Una descrizione centratissima ed implacabile della condizione contemporanea del genere umano - ripiegato sulla disperata ed infinita rincorsa al benessere ed alla materialità e dimentico di tutto il resto - accompagnata da una esortazione di grande profondità volta a concepire un nuovo ordine delle cose fondato su una diversa scala di valori, che l’umanità progredita conosce già ma che pare da tempo aver smarrito. Nel livore di una piazza San Pietro battuta dalla pioggia e totalmente vuota (mai scenario fu più drammaticamente solenne!) il Papa ha declinato, dall’alto del suo pulpito, una sorta di rinascimento dell’umanità, richiamandola alla responsabilità della sua condizione e del suo destino prossimo. Se siamo oggi fragili e disorientati, come egli ha giustamente detto, la strada che si aprirà dopo la tremenda prova non potrà che essere costruita su una dimensione diversa e sulla consapevolezza della necessità di un nuovo agire collettivo, ad ogni livello.

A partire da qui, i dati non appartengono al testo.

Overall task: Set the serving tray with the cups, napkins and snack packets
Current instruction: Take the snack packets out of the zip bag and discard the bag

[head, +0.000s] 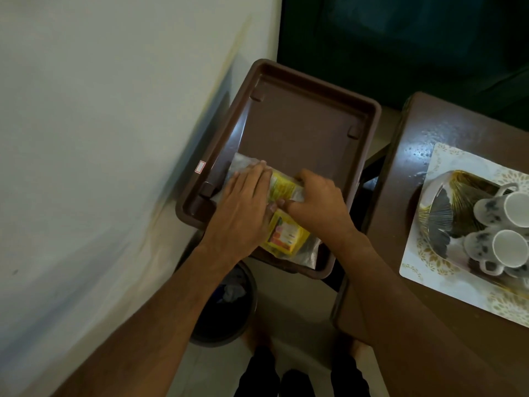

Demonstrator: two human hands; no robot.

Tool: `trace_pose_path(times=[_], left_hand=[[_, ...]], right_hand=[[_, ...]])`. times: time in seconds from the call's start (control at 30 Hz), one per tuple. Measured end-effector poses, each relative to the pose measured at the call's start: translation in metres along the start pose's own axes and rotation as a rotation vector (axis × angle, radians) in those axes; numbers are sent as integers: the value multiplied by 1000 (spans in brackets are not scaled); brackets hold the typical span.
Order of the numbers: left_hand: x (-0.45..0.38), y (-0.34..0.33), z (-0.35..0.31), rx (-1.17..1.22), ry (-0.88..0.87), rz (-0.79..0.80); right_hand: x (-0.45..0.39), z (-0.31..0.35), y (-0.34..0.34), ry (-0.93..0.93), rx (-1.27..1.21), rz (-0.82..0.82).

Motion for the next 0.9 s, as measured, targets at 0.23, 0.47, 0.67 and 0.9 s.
trace_pose_path(times=[0.23,0.47,0.67,0.9], left_hand=[[-5,10,32,468,417,-93],[-9,-32,14,1413,722,191],[-16,-31,4,1561,738,201],[-24,-31,-12,1674,720,291]], right_hand=[[11,-28,42,-163,-652,-292],[15,-50,37,-323,-1153,-254],[17,-52,40,-314,-1167,-187],[13,-46,40,-345,-1264,-161]])
Point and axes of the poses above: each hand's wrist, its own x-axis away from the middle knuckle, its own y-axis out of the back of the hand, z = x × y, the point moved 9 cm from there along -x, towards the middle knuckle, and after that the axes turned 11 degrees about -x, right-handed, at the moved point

Ed è questa, allora, la scommessa che ci attende già nell’immediato futuro, allorquando la tempesta improvvisa e violenta che ci ha travolto sarà passata: vivere il nostro tempo con gli occhi dell’uomo che guarda l’uomo, giacché l’orizzonte davanti a noi o è di tutti o non è di nessuno. Nella prospettazione laica e politica delle parole del presidente Mattarella, così come in quella religiosa e spirituale delle parole di Papa Francesco, è questo l’identico messaggio che, pur su piani diversi, ci raggiunge. Se si avrà la forza di un cammino comune su questa strada, la speranza di un mondo migliore, usciti dalla solitudine delle nostre paure, non sarà una chimera.